Vaste question. Je me bornerai à un aspect. J’ai lu, il y a bien longtemps, sous la plume, sauf erreur de ma part, de Philip Brooks, que « la prédication est la transmission de la vérité par la personnalité ». Cette « définition » n’a pas pour but d’être complète ou spécifique. Mais elle souligne un point fondamental : le prédicateur doit être lui-même, c’est-à-dire être, et être vrai.   

Vous avez une expérience riche puisqu’en plus d’être pasteur, vous avez été journaliste d’une part, et vous vous êtes d’autre part spécialisé en psychologie et notamment dans l’écoute pastorale. Qu’est-ce que votre formation journalistique vous apporté en tant que prédicateur ?
Certainement beaucoup. Mais je ne l’ai jamais analysée sérieusement. Quand j’étais petit mes parents m’appelaient – affectueusement – « Touche-à-tout » ; le journalisme a peut-être légitimé en moi une certaine curiosité et il m’a rodé à la vulgarisation. Mon cursus en psychologie différentielle, discipline très rigoureuse, m’a appris les exigences de la recherche. Ma formation à l’écoute a mordancé ma tendance cérébrale et révélé la priorité de l’émotionnel. Toutes nos expériences, personnelles, relationnelles, religieuses, conjugales, parentales, professionnelles, intellectuelles contribuent par une mystérieuse alchimie à cette personnalité dont je parlais plus haut.
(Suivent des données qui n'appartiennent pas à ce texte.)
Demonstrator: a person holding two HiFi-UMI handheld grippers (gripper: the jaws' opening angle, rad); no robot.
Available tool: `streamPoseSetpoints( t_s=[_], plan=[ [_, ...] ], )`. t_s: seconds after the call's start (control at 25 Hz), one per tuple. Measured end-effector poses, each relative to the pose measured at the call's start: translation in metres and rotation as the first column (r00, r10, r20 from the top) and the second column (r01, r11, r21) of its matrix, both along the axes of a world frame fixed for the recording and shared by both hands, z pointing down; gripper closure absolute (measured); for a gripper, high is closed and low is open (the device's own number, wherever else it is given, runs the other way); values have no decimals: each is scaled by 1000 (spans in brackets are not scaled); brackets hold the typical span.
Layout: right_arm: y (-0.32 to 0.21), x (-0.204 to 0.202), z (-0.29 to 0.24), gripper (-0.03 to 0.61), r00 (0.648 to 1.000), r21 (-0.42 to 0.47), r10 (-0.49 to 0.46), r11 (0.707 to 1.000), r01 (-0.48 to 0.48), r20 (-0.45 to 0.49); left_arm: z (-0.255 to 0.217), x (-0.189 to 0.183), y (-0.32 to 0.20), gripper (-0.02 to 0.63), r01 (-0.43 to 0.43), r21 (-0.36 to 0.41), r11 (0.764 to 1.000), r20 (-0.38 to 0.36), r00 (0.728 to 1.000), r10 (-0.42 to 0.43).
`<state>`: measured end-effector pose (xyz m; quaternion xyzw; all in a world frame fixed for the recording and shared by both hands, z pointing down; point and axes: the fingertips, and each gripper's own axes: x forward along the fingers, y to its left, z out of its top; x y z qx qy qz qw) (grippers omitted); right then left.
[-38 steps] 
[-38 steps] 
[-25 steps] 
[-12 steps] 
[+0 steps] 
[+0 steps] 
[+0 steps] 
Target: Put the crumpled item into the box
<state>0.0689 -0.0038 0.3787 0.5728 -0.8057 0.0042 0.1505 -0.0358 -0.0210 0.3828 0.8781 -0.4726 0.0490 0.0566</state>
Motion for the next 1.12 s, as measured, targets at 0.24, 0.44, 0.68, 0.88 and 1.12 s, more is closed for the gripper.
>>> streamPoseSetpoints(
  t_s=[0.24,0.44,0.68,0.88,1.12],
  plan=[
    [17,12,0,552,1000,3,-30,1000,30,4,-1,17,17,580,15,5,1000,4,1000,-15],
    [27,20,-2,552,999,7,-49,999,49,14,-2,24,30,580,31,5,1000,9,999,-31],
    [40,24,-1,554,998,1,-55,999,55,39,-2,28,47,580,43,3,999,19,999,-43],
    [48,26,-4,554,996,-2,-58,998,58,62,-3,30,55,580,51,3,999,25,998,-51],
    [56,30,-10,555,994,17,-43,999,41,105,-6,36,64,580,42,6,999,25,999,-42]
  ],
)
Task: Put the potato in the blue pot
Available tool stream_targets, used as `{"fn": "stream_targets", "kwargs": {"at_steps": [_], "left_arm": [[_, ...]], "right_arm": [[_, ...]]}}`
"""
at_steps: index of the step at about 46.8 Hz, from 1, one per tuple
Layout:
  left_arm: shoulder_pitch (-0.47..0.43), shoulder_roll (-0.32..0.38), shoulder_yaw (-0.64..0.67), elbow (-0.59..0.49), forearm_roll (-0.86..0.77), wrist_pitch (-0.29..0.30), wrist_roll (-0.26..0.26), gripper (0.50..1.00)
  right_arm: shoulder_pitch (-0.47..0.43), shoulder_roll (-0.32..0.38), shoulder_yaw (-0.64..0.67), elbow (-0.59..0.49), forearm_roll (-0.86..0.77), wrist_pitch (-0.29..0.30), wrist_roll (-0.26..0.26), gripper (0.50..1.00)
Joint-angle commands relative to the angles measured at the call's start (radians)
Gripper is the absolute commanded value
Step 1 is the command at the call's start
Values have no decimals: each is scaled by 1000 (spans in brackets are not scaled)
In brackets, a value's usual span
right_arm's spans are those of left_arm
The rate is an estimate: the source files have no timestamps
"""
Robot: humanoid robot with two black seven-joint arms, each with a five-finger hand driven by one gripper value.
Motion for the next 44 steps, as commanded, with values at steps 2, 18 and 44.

Quand on écoute quelqu’un dans une démarche pastorale, on peut se centrer sur soi-même, sur le problème, ou sur l’autre, et vous insistez bien sûr sur l’importance de se centrer sur l’autre. En quoi cette conviction peut-elle influer sur l’approche de la prédication ?
Honnêtement, je n’y pense pas, ni en préparant ni en présentant mes prédications. Mais c’est une lacune car la centration sur la personne de l’autre devait donner sinon un contenu du moins une qualité de relation avec l’auditoire faite, bien sûr, de respect, de non jugement mais aussi d’empathie c’est-à-dire de capacité à se mettre à la place de l’autre.  

Pour conclure, quels sont selon vous les enjeux de la prédication contemporaine ?
Etre une motivation à une vie spirituelle personnelle et communautaire de chaque jour et non un alibi à sa carence. Une piste pour créer cette motivation est de fournir des réponses (concrètes, originales, adaptées aux conditions de vie particulières de nos contemporains) au « comment-faire ? ». Dans la ligne de ce qui a été dit plus haut : entretenir ou renouveler un amour pour une étude personnelle et approfondie de la Parole.

Propos recueillis par Gabriel Monet, le 26 juillet 2009
Philippe Augendre est pasteur à la retraite. En plus de son ministère pastoral, il a été rédacteur en chef de plusieurs revues pendant de longues années. Il a par ailleurs dans les dernières années de son ministère et au début de sa retraite eu un rôle de professeur et formateur en relation d’aide, psychologie religieuse et accompagnement pastoral. Il mène une retraite active dans l’Eglise de Manosque dont il est maintenant membre.